Le tribunal correctionnel condamne finalement Aboussayaf Djanffar à une peine de cinq ans de prison (qu’il a purgé en partie en détention provisoire), dont six mois avec sursis. Elle s’accompagne d’une injonction de soins, une interdiction de rentrer en contact avec la victime et l’obligation de l’indemniser.
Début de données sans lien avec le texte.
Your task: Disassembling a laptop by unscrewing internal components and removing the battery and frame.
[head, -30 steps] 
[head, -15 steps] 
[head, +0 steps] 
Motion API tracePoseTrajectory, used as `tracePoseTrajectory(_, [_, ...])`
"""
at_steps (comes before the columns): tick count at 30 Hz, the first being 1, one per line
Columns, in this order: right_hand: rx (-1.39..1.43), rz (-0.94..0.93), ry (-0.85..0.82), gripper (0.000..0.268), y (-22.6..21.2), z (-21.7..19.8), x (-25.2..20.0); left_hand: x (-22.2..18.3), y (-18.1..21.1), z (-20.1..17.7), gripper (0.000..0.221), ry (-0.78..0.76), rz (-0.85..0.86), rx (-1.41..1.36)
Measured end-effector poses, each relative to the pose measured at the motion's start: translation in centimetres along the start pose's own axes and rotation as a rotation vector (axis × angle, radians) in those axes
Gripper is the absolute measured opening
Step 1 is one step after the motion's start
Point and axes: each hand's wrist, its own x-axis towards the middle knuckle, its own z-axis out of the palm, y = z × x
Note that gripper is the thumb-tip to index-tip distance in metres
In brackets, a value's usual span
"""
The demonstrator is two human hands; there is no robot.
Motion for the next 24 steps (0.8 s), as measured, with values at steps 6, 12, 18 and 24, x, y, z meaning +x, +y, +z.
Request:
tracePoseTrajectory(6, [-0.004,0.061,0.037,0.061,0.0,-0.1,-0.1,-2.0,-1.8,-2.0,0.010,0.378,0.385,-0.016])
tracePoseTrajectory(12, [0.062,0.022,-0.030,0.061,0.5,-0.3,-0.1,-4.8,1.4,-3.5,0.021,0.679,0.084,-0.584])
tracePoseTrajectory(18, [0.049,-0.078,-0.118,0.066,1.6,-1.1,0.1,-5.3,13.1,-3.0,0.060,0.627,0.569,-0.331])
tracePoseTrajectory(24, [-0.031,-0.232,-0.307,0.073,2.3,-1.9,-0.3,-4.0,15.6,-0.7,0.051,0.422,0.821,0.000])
Double agression violente à Bandrélé : le procès renvoyé

Faute d’avoir pu joindre les deux victimes, leur avocat, maître Yanis Souhaili, a demandé un renvoi de l’audience initialement prévue ce mardi. Le prévenu, un homme de 28 ans, comparaissait pour deux agressions, le 30 septembre 2021, à Bandrélé. Ce jour-là, il avait attaqué dans le cadre d’une dispute un homme et une femme avec un couteau et un chombo. La première victime a eu trente jours d’ITT (interruption de travail temporaire), la deuxième dix jours. Condamné en 2014 pour un vol en réunion, il n’était jamais allé en prison jusque-là (il avait été condamné à deux mois de prison avec sursis). La vice-procureure, Véronique Compan, a demandé son maintien en détention, arguant qu’il connaît bien les victimes et pourrait exercer des pressions. Elle a noté également qu’il pourrait partir en métropole où il a déjà vécu. Le tribunal correctionnel a suivi les réquisitions et maintenu le prévenu en prison. La prochaine audience a été programmée au 19 avril.
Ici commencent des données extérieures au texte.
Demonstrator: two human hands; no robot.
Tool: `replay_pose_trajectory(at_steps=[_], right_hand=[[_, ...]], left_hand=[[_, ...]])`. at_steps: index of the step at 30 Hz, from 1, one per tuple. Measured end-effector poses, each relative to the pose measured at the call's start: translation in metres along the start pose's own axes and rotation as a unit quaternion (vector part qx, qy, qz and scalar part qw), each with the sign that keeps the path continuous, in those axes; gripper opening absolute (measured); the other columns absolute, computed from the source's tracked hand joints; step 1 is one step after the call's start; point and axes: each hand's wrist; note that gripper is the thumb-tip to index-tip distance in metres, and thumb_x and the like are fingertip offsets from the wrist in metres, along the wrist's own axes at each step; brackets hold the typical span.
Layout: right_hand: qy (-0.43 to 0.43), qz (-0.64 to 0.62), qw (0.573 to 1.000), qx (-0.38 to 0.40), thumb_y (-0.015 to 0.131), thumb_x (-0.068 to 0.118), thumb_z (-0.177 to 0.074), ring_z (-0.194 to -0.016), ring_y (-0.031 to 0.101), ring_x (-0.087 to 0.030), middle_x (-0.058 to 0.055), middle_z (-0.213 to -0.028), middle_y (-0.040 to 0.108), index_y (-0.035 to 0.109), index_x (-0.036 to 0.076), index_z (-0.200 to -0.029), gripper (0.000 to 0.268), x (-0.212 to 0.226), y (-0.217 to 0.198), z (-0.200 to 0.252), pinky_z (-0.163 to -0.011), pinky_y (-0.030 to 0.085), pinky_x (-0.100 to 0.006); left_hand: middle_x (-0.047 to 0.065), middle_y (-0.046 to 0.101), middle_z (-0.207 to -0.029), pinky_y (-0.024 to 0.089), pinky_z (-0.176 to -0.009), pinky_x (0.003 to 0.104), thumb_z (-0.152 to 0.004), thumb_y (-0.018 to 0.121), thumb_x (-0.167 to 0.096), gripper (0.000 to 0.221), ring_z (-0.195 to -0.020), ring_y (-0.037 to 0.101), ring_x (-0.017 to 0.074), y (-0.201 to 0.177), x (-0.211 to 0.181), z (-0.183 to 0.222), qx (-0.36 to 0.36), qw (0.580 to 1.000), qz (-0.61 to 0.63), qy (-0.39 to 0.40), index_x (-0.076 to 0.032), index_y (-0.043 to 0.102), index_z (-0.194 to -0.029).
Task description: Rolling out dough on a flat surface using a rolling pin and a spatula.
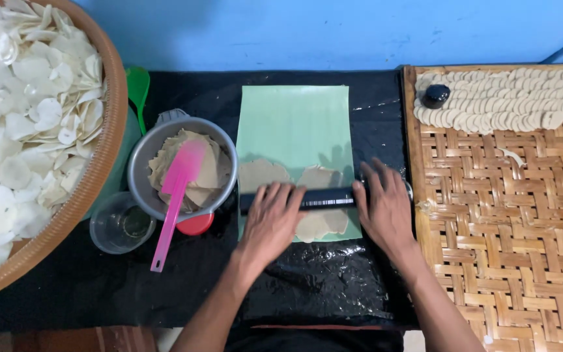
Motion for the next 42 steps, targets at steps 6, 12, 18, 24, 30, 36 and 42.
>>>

Un homme jugé pour avoir tenté de toucher les seins d’une policière

Le grand gaillard de presque 29 ans se présente tout tremblant et la tête basse au tribunal correctionnel. Le 18 juin 2021, à la sortie d’un bureau de vote à Passamaïnty, une policière (pas en service ce jour-là) a croisé deux hommes dans la rue. L’un des deux, le prévenu, lui a dit : « bonjour mon adjudant » en accompagnant son geste d’un salut militaire. Puis, il a dirigé sa main en direction des seins de la victime. Celle-ci a eu le réflexe de le repousser, avant de le voir repartir hilare avec son cousin. Connaissant de vue son agresseur, elle a porté plainte pour agression sexuelle. « Je ne l’ai pas touché », essaye de se défendre à plusieurs reprises l’homme, au tribunal correctionnel, ce mardi. « Comment expliquer que cette dame a déposé plainte ? », demande alors la présidente du tribunal au prévenu « pétrifié de honte ». Il est reconnu coupable d’agression sexuelle et condamné à 140 heures d’intérêt général. Il devra indemniser la policière à hauteur de 300 euros. Il est, en outre, inscrit au Fijais (fichier judiciaire automatisé des auteurs d’infractions sexuelles ou violentes).